Republican Louis 'Lou' J. Barletta

House
Louis 'Lou' J. Barletta

Birthdate: Jan. 28, 1956
Birth Place: Hazleton, PA, United States
Residence: Hazleton, PA
Religion: Roman Catholic
First Elected: 2010
Gender: Male

Candidacy

Party: Republican
State: Pennsylvania
Office: House
District: District 11

Education

Undergraduate: Bloomsburg University

Degree: Attended

Lou Barletta was born and raised in Hazleton, Pa., where he still resides. He attended Bloomsburg University but left to pursue a career in professional baseball.

When that didn't pan out, he returned to Hazleton and launched a pavement-marking business that became the largest of its kind in Pennsylvania.

Barletta, a Republican, won a seat on the Hazleton City Council in 1997. Two years later, he was elected Hazleton mayor. He was re-elected twice as his get-tough policies on illegal immigrants attracted national attention.

Barletta was named Mayor of the Year by the Pennsylvania State Mayors' Association in 2008.

In 2010, midway through his third term as mayor, Barletta unseated 13-term Democratic U.S. Rep. Paul Kanjorski in the 11th Congressional District in northeastern Pennsylvania.

Barletta and his wife, Mary Grace, have four daughters.

Profile

Lou Barletta won election to Congress from Pennsylvania's 11th Congressional District in 2010 on his third try, defeating the same incumbent who had beaten him twice previously.

Barletta was catapulted into the national limelight in 2006 as the mayor of small city Hazleton, Pa., who pushed through an ordinance that sought to deny business permits to companies that employ illegal immigrants and fine landlords who rent to them.

Dozens of towns followed Hazleton's lead and passed their own similar ordinances targeting illegal immigrants. Then-Gov. Ed Rendell, a Democrat, criticized the laws as the "mean-spirited" work of politicians who "feed off hate and divisiveness."

Barletta became a regular on cable TV and talk radio, advocating his view that local governments can't wait for the federal government to act. Yet a federal judge struck down Hazleton's law as unconstitutional in 2007 and it remained in legal limbo in July 2012.

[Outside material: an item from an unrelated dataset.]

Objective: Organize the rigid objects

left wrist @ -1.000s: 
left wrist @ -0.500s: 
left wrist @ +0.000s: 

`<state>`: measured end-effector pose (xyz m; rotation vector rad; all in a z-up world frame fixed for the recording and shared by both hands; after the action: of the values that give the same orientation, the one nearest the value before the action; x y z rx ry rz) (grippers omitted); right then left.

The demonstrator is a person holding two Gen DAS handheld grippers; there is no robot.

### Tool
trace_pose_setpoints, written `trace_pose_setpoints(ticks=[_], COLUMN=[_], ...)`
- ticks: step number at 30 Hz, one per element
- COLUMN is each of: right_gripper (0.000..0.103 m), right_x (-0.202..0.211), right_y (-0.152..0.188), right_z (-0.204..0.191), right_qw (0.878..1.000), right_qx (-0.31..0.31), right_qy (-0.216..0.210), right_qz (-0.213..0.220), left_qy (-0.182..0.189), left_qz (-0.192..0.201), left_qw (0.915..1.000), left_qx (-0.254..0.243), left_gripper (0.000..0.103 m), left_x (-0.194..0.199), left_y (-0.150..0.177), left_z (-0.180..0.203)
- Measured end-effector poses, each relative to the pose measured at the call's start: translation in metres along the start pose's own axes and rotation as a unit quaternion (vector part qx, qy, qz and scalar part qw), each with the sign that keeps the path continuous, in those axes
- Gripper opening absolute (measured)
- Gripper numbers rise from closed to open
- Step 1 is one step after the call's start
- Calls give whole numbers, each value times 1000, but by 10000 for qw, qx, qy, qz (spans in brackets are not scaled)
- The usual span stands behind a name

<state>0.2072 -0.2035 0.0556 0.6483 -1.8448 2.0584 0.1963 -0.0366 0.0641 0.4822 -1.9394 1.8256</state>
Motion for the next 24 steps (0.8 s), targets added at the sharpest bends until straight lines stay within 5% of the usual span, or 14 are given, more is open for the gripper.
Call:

In 2002, Democrat Paul Kanjorski beat back Barletta's challenges by about 14 percentage points. The margin was much closer, barely three points, in 2008. But not even a rally led by former President Bill Clinton could save Kanjorski in the 2010 election, when Barletta unseated the 13-term incumbent by more than nine points.

During the campaign, Barletta endorsed Arizona's controversial crackdown on illegal immigrants, which the U.S. Supreme Court partly struck down in June 2012. At the same time, he broadened his message, denouncing out-of-control federal spending and the 2010 health care reform law.

In June 2012, facing opposition from citizen activist and Democratic nominee Gene Stilp, Barletta's campaign has stressed the immigration issue.

Barletta called the Supreme Court ruling on the Arizona law a victory, even though major parts of it were thrown out, because the justices upheld a provision requiring police to check the immigration status of people they stop for other reasons. He also called for congressional hearings on a directive by President Barack Obama's administration that he claims allows federal officials to grant "de facto amnesty" to illegal aliens who should be deported.

In Congress, Barletta sits on the Education and Workforce Committee, the Transportation and Infrastructure Committee and the Committee on Small Business.